◆ About this exercise
Show each line from the listing that includes the word "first".

[Opening Source records section]

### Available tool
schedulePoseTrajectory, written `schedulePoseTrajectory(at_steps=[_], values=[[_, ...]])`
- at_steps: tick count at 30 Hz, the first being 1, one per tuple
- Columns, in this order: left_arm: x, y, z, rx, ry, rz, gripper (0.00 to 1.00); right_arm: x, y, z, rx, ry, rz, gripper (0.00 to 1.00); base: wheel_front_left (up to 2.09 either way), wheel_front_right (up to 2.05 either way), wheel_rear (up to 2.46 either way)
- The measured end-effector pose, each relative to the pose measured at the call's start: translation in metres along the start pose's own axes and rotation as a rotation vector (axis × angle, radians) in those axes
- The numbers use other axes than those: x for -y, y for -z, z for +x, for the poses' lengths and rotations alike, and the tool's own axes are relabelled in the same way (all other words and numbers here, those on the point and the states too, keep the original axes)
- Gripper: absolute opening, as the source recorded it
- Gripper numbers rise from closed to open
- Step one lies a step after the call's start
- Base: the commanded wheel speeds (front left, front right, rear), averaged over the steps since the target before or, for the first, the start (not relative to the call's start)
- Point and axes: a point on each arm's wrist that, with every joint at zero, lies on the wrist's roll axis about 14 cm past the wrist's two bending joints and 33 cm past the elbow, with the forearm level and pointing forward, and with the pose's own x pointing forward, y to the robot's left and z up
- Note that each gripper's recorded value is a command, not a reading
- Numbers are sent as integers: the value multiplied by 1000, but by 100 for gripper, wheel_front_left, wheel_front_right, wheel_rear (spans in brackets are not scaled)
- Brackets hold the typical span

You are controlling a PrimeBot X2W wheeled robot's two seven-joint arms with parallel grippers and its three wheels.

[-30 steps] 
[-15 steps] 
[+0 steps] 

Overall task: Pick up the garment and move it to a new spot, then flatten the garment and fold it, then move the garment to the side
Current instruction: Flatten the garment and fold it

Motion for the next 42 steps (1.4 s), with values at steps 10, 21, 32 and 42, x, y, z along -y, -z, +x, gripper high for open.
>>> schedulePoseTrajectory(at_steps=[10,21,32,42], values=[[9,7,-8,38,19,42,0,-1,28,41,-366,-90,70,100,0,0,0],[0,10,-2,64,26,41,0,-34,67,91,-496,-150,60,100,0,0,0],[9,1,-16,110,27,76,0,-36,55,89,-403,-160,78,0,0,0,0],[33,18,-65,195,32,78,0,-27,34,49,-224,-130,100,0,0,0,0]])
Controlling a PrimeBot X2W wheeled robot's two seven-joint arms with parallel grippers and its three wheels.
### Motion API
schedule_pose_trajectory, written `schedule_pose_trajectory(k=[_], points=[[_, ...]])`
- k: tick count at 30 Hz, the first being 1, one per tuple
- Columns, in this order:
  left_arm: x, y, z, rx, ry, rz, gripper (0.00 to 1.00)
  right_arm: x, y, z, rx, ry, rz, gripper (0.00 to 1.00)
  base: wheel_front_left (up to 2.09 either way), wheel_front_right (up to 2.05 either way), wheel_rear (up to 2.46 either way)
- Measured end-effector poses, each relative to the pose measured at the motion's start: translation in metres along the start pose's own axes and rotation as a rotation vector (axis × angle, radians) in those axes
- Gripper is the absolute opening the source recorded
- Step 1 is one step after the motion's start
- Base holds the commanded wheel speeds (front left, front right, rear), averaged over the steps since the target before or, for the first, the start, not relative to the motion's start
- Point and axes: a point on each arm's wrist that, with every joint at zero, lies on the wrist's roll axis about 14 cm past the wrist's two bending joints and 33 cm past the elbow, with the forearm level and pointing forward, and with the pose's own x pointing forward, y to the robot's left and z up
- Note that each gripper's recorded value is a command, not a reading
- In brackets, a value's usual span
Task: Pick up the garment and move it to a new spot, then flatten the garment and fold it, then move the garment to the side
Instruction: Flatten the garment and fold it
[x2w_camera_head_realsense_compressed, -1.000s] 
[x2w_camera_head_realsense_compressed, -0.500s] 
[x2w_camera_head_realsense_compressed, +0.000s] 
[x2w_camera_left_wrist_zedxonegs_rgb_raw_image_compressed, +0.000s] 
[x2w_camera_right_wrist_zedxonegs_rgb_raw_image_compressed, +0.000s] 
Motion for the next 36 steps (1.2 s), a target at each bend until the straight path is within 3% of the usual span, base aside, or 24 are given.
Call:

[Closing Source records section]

◆ Solution
- at_steps: tick count at 30 Hz, the first being 1, one per tuple
- Base: the commanded wheel speeds (front left, front right, rear), averaged over the steps since the target before or, for the first, the start (not relative to the call's start)
- k: tick count at 30 Hz, the first being 1, one per tuple
- Base holds the commanded wheel speeds (front left, front right, rear), averaged over the steps since the target before or, for the first, the start, not relative to the motion's start

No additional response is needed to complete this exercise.